- VT 8 highlighted in red

Route information
- Maintained by VTrans
- Length: 13.155 mi (21.171 km)

Major junctions
- South end: VT 100 / Route 8 at the Massachusetts state line in Stamford
- VT 100 in Readsboro
- North end: VT 9 in Searsburg

Location
- Country: United States
- State: Vermont
- Counties: Bennington

Highway system
- State highways in Vermont;
| ← VT 7A |  | → VT 8A |

= Vermont Route 8 =

State highway in Bennington County, Vermont, US

Route 8 (VT 8) is a state highway within Vermont.
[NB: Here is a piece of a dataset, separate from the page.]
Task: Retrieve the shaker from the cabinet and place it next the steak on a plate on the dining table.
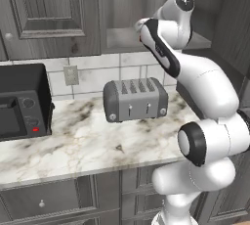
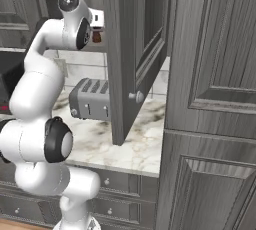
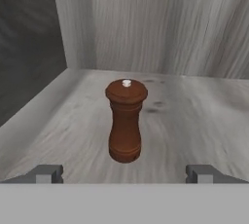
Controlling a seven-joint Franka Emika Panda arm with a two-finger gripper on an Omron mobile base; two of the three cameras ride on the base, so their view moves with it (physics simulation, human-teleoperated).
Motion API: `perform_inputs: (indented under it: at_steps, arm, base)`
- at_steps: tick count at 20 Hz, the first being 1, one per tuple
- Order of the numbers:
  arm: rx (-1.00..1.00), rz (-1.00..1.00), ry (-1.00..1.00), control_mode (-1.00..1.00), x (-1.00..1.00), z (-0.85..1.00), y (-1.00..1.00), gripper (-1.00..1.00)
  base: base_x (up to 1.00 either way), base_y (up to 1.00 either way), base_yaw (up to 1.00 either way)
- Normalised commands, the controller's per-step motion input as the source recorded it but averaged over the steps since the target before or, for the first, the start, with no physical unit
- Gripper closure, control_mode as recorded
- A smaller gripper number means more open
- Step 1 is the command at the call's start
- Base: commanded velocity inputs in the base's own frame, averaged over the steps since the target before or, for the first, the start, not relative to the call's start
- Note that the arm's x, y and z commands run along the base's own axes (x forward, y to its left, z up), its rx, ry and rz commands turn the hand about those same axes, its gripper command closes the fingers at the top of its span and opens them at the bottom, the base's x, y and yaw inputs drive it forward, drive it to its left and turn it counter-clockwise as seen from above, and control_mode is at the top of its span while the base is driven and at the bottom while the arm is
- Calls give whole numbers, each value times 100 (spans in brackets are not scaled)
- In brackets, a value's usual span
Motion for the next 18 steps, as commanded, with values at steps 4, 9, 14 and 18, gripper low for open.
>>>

The highway runs 13.2 mi from the Massachusetts state line in Stamford, where it continues south as Massachusetts Route 8, to VT 9 in Searsburg. VT 8 connects the southeastern Bennington County towns of Stamford, Readsboro, and Searsburg.

==Route description==
VT 8 begins at the Massachusetts state line in the town of Stamford. The highway continues south as Route 8 toward North Adams. The state line is also the southern terminus of VT 100; the two routes head north along two-lane Main Road parallel to the North Branch of the Hoosic River through the town center of Stamford. VT 8 and VT 100 enter the town of Readsboro just before reaching the source of the river. The highways curve east to the headwaters of the West Branch of the Deerfield River at Heartwellville. There, VT 100 continues southeast along that river. VT 8 turns north along an unnamed tributary of the river, which the highway follows to its source at the Readsboro–Searsburg town line. The highway continues north to the town center of Searsburg, where it reaches its northern terminus at VT 9 (Molly Stark Highway) between Bennington to the west and Brattleboro to the east.

==History==

Much of Route 8 follows the course of the 1920s era New England Interstate Route 8, a part of the New England road marking system that ran from Bridgeport, Connecticut, through Pittsfield, Massachusetts, to Wilmington, Vermont.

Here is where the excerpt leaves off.